The poll showed India's gross domestic product probably grew 5.6 per cent annually in the quarter just finished and will pick up speed slightly to expand 5.7 per cent in the current quarter.

Economic growth in Asia's third-largest economy probably bottomed out in the quarter to March, when it eased to 5.3 per cent from a year earlier, the slowest in nearly three years.
 
While weak demand from the West has hit Indian exports, the heaviest drag has come from government overspending and a lack of reforms needed to spur investment, a point made by ratings agencies Standard & Poor's and Fitch Ratings, which have threatened to downgrade India's sovereign credit rating to junk.

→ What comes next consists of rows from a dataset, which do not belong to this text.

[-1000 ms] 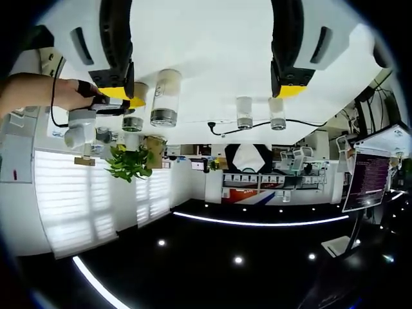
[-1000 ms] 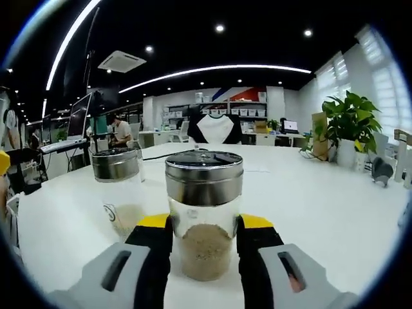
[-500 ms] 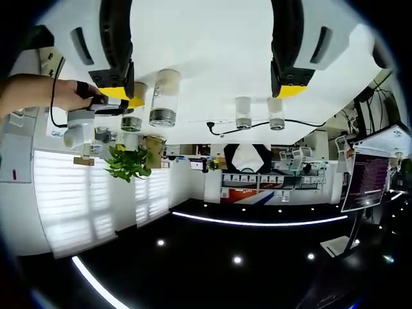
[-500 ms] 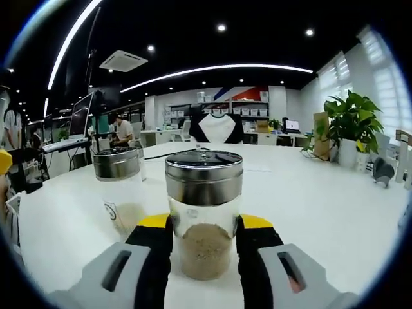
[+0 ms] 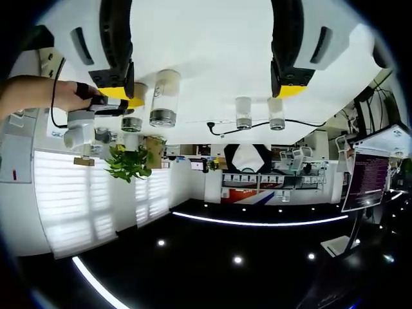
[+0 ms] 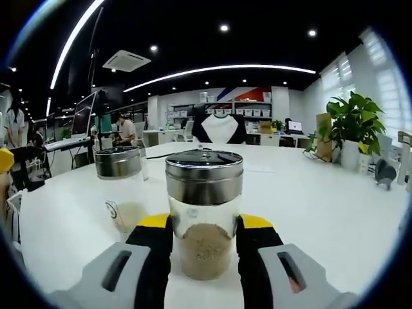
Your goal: Rotate the seasoning bottle until the label or dispensing opening points toward the visible target arrow and the bottle remains upright within the marked orientation range
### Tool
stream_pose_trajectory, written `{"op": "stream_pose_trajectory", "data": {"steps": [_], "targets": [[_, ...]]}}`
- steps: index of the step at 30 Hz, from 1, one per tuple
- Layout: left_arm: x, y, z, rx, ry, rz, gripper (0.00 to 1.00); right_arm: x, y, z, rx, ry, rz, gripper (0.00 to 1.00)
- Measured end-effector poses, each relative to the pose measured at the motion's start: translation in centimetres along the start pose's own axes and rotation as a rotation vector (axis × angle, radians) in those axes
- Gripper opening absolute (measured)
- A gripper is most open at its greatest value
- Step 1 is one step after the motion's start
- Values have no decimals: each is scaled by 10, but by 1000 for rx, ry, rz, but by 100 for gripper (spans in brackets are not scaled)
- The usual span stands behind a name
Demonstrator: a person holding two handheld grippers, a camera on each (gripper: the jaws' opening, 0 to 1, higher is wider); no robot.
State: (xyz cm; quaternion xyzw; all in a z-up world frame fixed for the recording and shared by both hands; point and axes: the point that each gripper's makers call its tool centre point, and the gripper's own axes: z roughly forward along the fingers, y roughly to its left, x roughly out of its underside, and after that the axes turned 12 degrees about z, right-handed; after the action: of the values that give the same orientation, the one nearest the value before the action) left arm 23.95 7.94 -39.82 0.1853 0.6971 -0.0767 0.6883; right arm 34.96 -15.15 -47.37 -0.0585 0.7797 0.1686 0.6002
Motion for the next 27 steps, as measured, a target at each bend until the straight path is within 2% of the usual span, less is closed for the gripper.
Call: {"op": "stream_pose_trajectory", "data": {"steps": [27], "targets": [[1, 0, -1, -4, 5, 0, 93, 2, 4, -3, -110, 41, -35, 37]]}}
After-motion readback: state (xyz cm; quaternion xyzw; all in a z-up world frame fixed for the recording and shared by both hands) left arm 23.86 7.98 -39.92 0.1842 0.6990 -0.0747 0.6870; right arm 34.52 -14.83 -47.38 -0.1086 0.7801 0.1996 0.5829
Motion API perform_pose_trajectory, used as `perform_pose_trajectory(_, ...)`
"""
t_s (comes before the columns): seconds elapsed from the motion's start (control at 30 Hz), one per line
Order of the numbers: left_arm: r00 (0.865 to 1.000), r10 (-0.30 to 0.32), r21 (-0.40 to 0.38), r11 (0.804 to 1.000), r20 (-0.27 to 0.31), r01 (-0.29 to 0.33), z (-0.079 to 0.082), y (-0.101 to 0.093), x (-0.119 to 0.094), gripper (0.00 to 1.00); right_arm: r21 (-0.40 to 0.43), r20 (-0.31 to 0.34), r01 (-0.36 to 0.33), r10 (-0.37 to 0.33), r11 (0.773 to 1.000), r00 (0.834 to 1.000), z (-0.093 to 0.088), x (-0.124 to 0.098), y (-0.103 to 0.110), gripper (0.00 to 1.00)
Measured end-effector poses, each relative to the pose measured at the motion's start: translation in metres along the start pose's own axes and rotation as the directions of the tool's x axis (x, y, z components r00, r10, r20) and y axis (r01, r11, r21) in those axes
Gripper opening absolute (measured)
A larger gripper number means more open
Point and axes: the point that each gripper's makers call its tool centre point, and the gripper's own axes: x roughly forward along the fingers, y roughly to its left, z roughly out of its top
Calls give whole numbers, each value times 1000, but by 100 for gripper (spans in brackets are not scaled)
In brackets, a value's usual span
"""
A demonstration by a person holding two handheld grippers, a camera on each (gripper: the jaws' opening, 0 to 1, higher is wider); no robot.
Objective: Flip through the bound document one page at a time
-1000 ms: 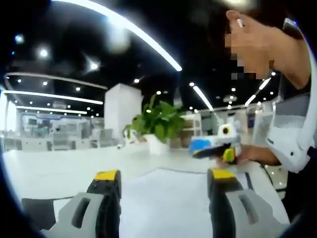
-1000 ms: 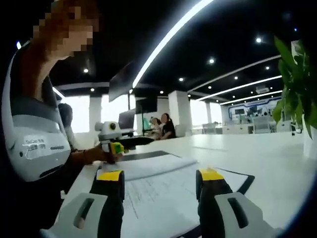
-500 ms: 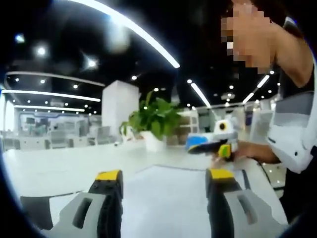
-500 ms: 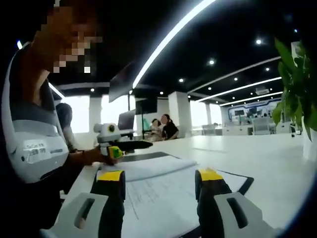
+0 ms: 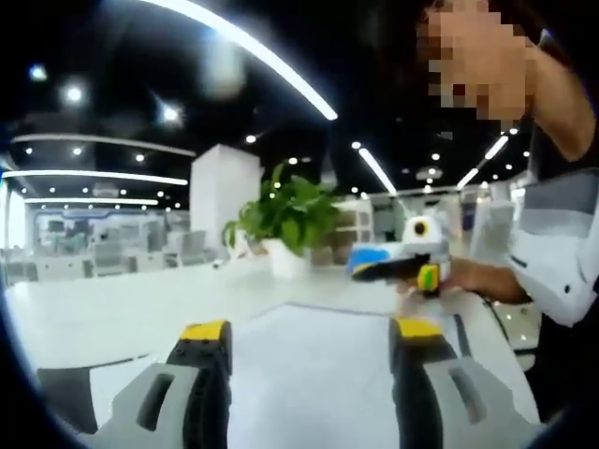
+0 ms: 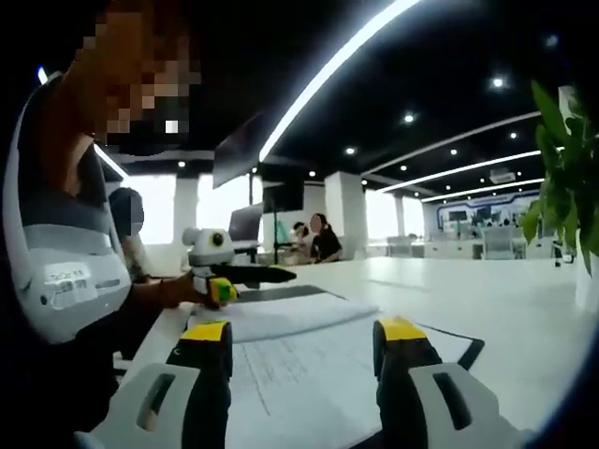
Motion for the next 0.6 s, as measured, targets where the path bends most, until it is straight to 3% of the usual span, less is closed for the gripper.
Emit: perform_pose_trajectory(0.6,1000,-26,-5,1000,-15,26,-2,-10,3,70,-14,28,4,-4,1000,1000,6,-4,2,62)
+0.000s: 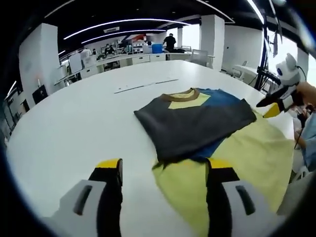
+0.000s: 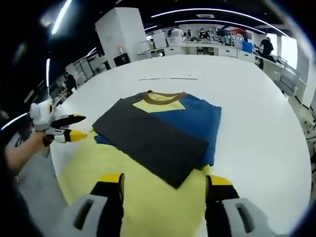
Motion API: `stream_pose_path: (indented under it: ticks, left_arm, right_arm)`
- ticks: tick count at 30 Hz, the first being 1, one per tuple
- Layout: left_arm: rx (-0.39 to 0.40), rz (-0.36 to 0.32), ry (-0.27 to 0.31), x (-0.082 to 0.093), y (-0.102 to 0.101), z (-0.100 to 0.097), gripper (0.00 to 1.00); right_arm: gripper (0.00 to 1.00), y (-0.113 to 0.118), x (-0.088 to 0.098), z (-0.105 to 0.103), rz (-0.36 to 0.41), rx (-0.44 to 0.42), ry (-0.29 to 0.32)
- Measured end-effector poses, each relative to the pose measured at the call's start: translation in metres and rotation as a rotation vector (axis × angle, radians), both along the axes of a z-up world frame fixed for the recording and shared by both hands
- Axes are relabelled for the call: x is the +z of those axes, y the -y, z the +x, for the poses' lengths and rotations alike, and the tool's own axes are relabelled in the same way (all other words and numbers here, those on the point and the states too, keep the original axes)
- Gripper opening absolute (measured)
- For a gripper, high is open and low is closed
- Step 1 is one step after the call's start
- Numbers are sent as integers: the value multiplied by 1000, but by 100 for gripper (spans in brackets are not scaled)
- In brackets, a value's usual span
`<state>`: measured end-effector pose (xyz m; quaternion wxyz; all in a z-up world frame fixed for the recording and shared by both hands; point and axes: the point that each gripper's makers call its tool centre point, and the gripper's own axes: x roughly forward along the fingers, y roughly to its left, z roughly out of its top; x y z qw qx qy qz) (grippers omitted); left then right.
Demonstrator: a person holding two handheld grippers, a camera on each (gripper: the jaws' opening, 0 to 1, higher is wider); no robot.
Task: Fold the garment on the visible template until the final outline fits inside the template.
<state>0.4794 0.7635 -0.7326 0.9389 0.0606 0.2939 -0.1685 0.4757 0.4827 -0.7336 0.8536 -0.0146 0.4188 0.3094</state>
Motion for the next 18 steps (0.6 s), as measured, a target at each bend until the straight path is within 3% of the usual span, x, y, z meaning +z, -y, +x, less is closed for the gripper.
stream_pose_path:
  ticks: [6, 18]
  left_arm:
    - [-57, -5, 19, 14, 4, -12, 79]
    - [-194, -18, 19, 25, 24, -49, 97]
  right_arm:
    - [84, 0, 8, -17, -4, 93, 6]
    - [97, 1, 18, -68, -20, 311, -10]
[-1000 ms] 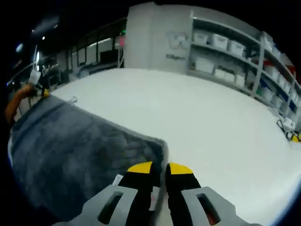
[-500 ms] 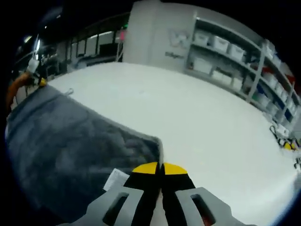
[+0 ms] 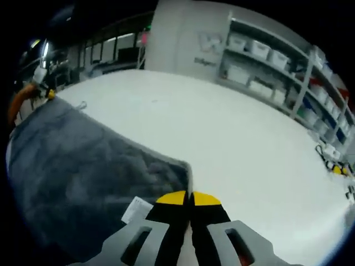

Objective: Open the folded towel by lifting each exposed corner and separating the folded layers until the towel lies flat within the target outline without major curled edges

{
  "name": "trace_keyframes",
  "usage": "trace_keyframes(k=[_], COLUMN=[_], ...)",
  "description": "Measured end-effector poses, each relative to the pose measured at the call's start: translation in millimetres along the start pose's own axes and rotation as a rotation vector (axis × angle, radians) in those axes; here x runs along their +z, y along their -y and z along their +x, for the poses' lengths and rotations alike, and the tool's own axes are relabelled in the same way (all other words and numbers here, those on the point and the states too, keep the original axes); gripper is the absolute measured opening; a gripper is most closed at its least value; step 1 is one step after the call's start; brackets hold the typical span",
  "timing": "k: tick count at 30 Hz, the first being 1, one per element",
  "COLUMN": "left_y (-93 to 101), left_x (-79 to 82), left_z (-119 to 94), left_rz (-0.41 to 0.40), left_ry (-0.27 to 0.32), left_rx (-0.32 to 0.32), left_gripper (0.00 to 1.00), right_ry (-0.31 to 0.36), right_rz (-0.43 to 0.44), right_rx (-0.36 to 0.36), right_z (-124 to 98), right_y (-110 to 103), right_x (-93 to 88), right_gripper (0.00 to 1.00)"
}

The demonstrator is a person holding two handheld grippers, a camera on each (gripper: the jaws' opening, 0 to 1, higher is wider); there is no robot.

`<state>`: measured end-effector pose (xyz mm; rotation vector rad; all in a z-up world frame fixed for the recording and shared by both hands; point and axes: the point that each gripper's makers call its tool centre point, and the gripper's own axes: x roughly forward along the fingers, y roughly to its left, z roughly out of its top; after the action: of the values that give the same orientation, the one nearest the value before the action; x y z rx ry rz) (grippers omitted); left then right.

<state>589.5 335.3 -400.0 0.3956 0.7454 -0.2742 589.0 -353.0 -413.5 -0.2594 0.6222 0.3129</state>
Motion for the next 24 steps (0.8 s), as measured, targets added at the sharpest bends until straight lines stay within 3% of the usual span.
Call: trace_keyframes(k=[3,7,10,13,15,16,18,21,24], left_y=[6.8,12.3,17.9,23.1,23.3,25.5,22.4,-0.5,-0.4], left_x=[-1.6,-3.7,-6.5,-6.7,-4.2,-6.1,-6.9,-1.7,0.0], left_z=[-5,-6,-5,-5,-7,-7,-3,10,11], left_rz=[0.009,0.004,0.008,0.001,-0.011,-0.004,-0.016,-0.024,-0.038], left_ry=[0.026,0.033,0.020,0.015,0.039,0.036,0.028,0.030,0.040], left_rx=[-0.001,-0.019,-0.022,-0.026,0.019,0.019,-0.005,-0.011,-0.019], left_gripper=[0.02,0.02,0.02,0.02,0.01,0.01,0.01,0.01,0.01], right_ry=[0.032,0.038,0.044,0.062,0.017,0.008,0.010,0.002,-0.001], right_rz=[-0.024,0.006,0.004,0.024,0.082,0.063,0.037,0.022,0.007], right_rx=[0.041,0.056,0.047,0.059,0.031,0.017,0.010,-0.002,-0.016], right_z=[1,0,3,9,11,13,13,15,18], right_y=[-7,-10,-9,-10,-7,-3,-1,4,5], right_x=[3.4,8.5,12.6,18.8,13.1,12.6,12.2,10.9,11.6], right_gripper=[0.00,0.10,0.09,0.00,0.00,0.00,0.00,0.00,0.00])
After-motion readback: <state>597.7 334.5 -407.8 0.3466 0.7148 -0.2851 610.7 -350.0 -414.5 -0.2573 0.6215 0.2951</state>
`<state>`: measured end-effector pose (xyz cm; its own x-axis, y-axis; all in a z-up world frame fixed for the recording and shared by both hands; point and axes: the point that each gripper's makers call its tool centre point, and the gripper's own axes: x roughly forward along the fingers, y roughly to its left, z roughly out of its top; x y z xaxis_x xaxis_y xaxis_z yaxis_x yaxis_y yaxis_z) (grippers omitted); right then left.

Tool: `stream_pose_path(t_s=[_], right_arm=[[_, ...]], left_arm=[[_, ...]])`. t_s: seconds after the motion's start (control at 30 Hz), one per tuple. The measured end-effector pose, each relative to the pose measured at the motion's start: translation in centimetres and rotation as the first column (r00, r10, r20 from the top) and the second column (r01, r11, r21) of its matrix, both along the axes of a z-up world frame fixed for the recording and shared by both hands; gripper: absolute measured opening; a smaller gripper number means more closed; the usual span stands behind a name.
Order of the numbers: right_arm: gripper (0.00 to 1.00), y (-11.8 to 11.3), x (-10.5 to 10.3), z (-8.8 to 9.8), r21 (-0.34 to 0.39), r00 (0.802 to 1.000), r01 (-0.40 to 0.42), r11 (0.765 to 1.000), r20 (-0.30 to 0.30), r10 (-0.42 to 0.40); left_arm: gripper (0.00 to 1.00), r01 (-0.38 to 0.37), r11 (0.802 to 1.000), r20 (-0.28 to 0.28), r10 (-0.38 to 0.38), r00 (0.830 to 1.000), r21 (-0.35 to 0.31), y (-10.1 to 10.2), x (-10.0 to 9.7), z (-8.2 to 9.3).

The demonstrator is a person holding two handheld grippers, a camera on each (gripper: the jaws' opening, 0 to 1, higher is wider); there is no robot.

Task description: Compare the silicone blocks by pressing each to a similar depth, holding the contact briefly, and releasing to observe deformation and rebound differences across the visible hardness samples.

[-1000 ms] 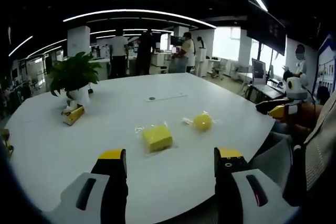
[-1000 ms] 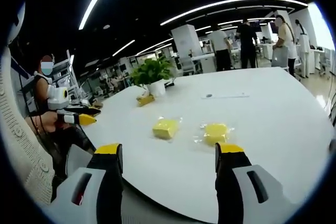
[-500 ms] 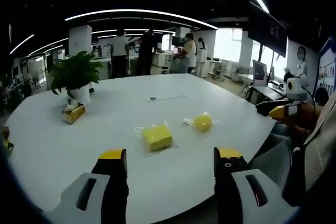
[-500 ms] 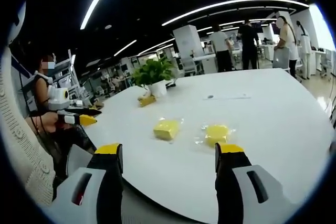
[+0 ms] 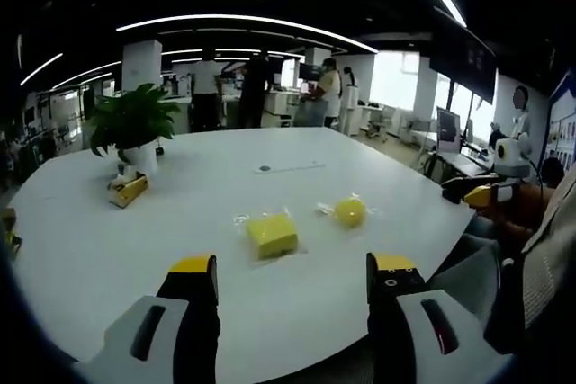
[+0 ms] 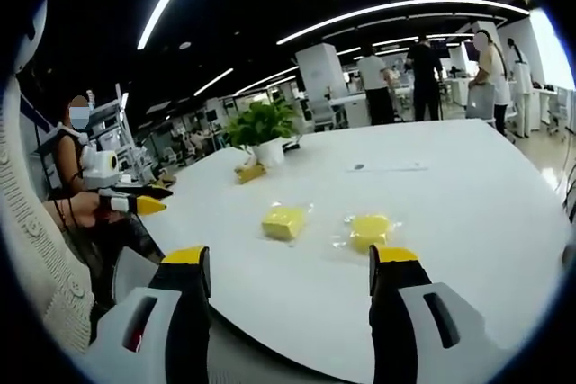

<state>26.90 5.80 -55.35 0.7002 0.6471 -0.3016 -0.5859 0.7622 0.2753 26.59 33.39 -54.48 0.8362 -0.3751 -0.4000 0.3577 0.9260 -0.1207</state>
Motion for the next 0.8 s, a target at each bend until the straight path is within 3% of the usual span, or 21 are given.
stream_pose_path(t_s=[0.13, 0.3, 0.47, 0.7, 0.8], right_arm=[[0.66, 0.0, -0.2, -0.3, -0.005, 1.0, -0.001, 1.0, -0.009, 0.001], [0.67, -0.2, -0.2, -0.3, 0.001, 1.0, 0.015, 1.0, -0.009, -0.015], [0.67, -0.1, -0.1, 0.1, 0.0, 1.0, 0.021, 1.0, -0.004, -0.021], [0.67, 0.1, 0.0, 0.5, -0.004, 1.0, 0.024, 1.0, -0.001, -0.024], [0.67, 0.1, 0.1, 0.7, -0.008, 1.0, 0.028, 1.0, 0.0, -0.028]], left_arm=[[0.66, 0.017, 0.999, 0.002, -0.017, 1.0, 0.052, 0.1, 0.0, 0.0], [0.67, 0.041, 0.999, -0.004, -0.041, 0.999, 0.029, -0.5, 0.1, 0.7], [0.67, 0.038, 0.996, -0.02, -0.039, 0.999, -0.079, -0.8, 0.7, 1.9], [0.67, 0.044, 0.989, -0.026, -0.048, 0.998, -0.144, -0.3, 2.5, 2.8], [0.67, 0.013, 0.97, -0.03, -0.021, 0.999, -0.241, 0.1, 3.9, 3.6]])
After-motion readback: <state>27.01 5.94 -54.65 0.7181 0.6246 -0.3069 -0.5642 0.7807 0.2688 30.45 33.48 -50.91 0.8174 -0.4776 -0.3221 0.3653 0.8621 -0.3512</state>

Foreign rating agencies have been divided in their opinion about the state of the Indian economy. While S&P believes the Indian economy to be in a bad place and vulnerable to a downgrade, some others like Deutsche Bank has reiterated that Indian equity market is the right place to invest while HSBC has pointed out that India has performed better than China. Though the level of gloom about the future business outlook moderated among the big-four emerging market economies, Indian counterparts were the most confident, the HSBC survey said.

Read: Half Empty Or Half Full

Easy Money Policy
Replying to questions on impact of easy money policy being followed by the developed world,  Chidambaram said it would not only bring more money into emerging nations but also fuel commodity prices.

"There are pluses and minuses. The immediate concern is that if so much liquidity is injected into the system, it might lead to elevated prices, especially in commodities.

It might lead to increased speculation in commodities, crude oil, wheat, cotton and metals,"  Chidambaram said.

As regards the quota reforms at the International Monetary Fund (IMF), the minister expressed hope that it would be completed by January 2013.

Once the quota reforms are carried out, India's share at IMF is set to rise to 2.75 per cent from 2.44 per cent, making it the eighth largest shareholder in the multilateral agency from its present 11th position.

"We might not meet the timeline ... I am confident that we will be able to get (IMF quota) reform done...what is important is we must get the reform done by January 2013 so that it becomes the basis of the 15th general review of quota to be completed by not later than January 2014", Chidambaram said.

In April, S&P had changed the rating outlook of India from stable to negative, reflecting the possibility of a downgrade.

India's present rating is BBB-(Negative), the lowest investment grade rating, and a downgrade would result in India's rating slipping to junk status, raising the cost of overseas borrowings by domestic corporates.

India's economic growth rate during 2011-12 slipped to a nine year low of 6.5 per cent. As per the estimate of the rating agency, the growth in the current fiscal could fall to 6 per cent.

Developing countries, including India, continue to face the fallout of the problem due to European debt turmoil, especially as exports are getting impacted. Also the easy money policies in Europe is resulting in increased capital flows into emerging markets.

"Europe has to get its act together ... What happens in the Eurozone does impact the rest of the world," said Chidambaram.